**Aim of the task**
Transcribe the data underneath exactly, keeping every word in place.

---------- Data supplied

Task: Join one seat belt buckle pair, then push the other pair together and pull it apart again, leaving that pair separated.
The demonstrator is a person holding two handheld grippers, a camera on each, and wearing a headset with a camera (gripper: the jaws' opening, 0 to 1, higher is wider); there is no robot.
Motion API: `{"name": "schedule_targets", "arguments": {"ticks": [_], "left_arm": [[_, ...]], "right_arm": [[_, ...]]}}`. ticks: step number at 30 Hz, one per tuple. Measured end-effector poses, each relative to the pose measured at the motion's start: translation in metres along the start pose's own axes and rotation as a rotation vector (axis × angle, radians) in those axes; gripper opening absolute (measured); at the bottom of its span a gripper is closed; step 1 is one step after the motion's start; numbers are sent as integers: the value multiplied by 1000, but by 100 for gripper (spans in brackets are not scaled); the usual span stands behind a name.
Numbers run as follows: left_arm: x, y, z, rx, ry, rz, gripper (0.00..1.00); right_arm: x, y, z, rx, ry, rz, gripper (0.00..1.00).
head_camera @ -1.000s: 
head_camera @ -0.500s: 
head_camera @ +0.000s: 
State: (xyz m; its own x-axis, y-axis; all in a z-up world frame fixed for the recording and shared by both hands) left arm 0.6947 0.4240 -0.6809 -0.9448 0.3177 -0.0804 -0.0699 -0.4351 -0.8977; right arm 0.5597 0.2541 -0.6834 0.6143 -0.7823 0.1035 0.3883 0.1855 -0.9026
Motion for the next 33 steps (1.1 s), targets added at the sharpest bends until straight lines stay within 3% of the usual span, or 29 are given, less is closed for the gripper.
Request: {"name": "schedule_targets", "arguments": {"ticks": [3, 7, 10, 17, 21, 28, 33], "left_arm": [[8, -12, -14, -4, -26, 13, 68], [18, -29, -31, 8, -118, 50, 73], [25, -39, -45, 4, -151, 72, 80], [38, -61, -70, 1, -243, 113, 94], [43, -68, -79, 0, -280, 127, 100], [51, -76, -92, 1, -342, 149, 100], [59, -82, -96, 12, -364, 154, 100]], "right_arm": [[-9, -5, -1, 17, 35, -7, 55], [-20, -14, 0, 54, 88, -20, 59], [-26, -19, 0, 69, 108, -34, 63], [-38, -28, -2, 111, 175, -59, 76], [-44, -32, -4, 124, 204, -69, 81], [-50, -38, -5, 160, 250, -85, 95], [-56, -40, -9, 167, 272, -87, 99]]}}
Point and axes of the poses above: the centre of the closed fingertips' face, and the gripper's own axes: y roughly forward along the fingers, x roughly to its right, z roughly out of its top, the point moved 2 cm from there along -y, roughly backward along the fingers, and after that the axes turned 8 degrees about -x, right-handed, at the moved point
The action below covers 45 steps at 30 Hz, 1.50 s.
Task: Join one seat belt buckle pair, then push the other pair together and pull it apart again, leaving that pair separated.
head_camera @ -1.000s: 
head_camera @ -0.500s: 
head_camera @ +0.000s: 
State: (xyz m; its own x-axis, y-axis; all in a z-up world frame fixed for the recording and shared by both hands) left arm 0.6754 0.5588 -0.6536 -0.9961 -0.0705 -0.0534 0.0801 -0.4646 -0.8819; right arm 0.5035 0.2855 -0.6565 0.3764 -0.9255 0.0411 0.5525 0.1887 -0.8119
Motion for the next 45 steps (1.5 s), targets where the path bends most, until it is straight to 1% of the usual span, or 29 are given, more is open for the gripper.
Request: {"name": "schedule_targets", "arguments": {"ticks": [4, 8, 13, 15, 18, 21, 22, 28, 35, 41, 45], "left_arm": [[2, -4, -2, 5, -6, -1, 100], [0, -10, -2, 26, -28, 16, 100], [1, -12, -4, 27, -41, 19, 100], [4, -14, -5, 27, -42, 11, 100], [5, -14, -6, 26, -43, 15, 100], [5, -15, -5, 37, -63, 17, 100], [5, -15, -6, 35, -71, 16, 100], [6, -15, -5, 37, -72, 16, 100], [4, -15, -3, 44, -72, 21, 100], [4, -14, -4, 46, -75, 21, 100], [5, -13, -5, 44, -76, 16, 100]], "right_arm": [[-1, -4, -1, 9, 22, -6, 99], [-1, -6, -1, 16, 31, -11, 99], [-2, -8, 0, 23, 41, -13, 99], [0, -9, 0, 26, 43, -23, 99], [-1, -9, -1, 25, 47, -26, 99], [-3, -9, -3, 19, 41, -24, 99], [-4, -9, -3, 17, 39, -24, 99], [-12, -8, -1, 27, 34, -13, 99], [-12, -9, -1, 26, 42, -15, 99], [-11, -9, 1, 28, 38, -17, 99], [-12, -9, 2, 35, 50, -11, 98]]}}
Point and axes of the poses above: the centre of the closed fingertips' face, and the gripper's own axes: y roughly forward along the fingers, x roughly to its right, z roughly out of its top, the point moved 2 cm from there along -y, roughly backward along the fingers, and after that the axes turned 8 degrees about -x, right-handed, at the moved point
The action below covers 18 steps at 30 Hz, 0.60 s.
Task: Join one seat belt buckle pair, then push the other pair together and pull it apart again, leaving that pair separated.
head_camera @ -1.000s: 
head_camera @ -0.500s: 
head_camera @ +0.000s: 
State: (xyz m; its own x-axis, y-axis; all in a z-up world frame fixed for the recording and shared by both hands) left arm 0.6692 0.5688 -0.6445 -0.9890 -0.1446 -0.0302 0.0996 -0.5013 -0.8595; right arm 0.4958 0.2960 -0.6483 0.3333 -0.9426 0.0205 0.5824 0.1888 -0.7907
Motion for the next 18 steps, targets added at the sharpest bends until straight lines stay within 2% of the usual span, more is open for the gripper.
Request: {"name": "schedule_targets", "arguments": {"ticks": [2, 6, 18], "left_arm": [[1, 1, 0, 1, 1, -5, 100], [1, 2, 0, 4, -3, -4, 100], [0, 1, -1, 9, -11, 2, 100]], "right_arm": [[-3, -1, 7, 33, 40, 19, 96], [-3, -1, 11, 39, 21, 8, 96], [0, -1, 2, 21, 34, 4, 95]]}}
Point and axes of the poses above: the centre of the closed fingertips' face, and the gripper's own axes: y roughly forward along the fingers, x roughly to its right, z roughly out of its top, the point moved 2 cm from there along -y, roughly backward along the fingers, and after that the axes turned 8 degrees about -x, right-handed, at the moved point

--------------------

**Exercise result**
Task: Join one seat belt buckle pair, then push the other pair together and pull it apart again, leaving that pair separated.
The demonstrator is a person holding two handheld grippers, a camera on each, and wearing a headset with a camera (gripper: the jaws' opening, 0 to 1, higher is wider); there is no robot.
Motion API: `{"name": "schedule_targets", "arguments": {"ticks": [_], "left_arm": [[_, ...]], "right_arm": [[_, ...]]}}`. ticks: step number at 30 Hz, one per tuple. Measured end-effector poses, each relative to the pose measured at the motion's start: translation in metres along the start pose's own axes and rotation as a rotation vector (axis × angle, radians) in those axes; gripper opening absolute (measured); at the bottom of its span a gripper is closed; step 1 is one step after the motion's start; numbers are sent as integers: the value multiplied by 1000, but by 100 for gripper (spans in brackets are not scaled); the usual span stands behind a name.
Numbers run as follows: left_arm: x, y, z, rx, ry, rz, gripper (0.00..1.00); right_arm: x, y, z, rx, ry, rz, gripper (0.00..1.00).
head_camera @ -1.000s: 
head_camera @ -0.500s: 
head_camera @ +0.000s: 
State: (xyz m; its own x-axis, y-axis; all in a z-up world frame fixed for the recording and shared by both hands) left arm 0.6947 0.4240 -0.6809 -0.9448 0.3177 -0.0804 -0.0699 -0.4351 -0.8977; right arm 0.5597 0.2541 -0.6834 0.6143 -0.7823 0.1035 0.3883 0.1855 -0.9026
Motion for the next 33 steps (1.1 s), targets added at the sharpest bends until straight lines stay within 3% of the usual span, or 29 are given, less is closed for the gripper.
Request: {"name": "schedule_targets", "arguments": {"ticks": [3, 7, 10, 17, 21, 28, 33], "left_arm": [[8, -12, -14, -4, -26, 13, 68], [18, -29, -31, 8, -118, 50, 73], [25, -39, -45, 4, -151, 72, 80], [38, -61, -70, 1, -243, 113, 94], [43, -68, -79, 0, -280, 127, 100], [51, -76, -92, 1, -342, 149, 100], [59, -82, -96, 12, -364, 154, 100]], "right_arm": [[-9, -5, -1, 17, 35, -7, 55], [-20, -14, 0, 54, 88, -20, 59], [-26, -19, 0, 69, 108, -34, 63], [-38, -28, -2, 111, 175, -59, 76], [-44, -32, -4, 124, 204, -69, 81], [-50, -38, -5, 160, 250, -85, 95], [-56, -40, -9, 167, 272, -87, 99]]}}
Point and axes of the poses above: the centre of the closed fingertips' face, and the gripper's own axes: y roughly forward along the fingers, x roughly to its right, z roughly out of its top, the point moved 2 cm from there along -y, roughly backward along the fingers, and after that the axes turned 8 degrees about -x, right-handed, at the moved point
The action below covers 45 steps at 30 Hz, 1.50 s.
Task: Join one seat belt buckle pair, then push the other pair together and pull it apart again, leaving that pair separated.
head_camera @ -1.000s: 
head_camera @ -0.500s: 
head_camera @ +0.000s: 
State: (xyz m; its own x-axis, y-axis; all in a z-up world frame fixed for the recording and shared by both hands) left arm 0.6754 0.5588 -0.6536 -0.9961 -0.0705 -0.0534 0.0801 -0.4646 -0.8819; right arm 0.5035 0.2855 -0.6565 0.3764 -0.9255 0.0411 0.5525 0.1887 -0.8119
Motion for the next 45 steps (1.5 s), targets where the path bends most, until it is straight to 1% of the usual span, or 29 are given, more is open for the gripper.
Request: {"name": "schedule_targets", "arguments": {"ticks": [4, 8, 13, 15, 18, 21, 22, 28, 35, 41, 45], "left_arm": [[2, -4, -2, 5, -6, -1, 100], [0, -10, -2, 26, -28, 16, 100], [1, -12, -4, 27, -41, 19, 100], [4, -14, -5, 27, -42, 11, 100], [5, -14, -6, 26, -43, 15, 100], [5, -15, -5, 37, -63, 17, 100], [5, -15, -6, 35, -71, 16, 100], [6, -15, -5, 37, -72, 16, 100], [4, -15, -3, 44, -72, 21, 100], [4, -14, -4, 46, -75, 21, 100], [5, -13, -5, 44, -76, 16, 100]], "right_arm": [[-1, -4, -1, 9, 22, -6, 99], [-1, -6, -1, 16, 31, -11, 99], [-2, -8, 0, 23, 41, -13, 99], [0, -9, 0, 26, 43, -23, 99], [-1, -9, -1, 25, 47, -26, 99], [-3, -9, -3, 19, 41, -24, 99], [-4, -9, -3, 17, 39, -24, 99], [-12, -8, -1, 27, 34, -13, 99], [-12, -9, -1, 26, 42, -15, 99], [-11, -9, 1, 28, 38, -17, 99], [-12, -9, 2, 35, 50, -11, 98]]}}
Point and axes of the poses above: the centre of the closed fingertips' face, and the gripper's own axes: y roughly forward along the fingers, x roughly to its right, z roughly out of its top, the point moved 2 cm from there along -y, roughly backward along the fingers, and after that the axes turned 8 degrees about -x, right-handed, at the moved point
The action below covers 18 steps at 30 Hz, 0.60 s.
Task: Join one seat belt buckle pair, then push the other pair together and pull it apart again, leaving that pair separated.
head_camera @ -1.000s: 
head_camera @ -0.500s: 
head_camera @ +0.000s: 
State: (xyz m; its own x-axis, y-axis; all in a z-up world frame fixed for the recording and shared by both hands) left arm 0.6692 0.5688 -0.6445 -0.9890 -0.1446 -0.0302 0.0996 -0.5013 -0.8595; right arm 0.4958 0.2960 -0.6483 0.3333 -0.9426 0.0205 0.5824 0.1888 -0.7907
Motion for the next 18 steps, targets added at the sharpest bends until straight lines stay within 2% of the usual span, more is open for the gripper.
Request: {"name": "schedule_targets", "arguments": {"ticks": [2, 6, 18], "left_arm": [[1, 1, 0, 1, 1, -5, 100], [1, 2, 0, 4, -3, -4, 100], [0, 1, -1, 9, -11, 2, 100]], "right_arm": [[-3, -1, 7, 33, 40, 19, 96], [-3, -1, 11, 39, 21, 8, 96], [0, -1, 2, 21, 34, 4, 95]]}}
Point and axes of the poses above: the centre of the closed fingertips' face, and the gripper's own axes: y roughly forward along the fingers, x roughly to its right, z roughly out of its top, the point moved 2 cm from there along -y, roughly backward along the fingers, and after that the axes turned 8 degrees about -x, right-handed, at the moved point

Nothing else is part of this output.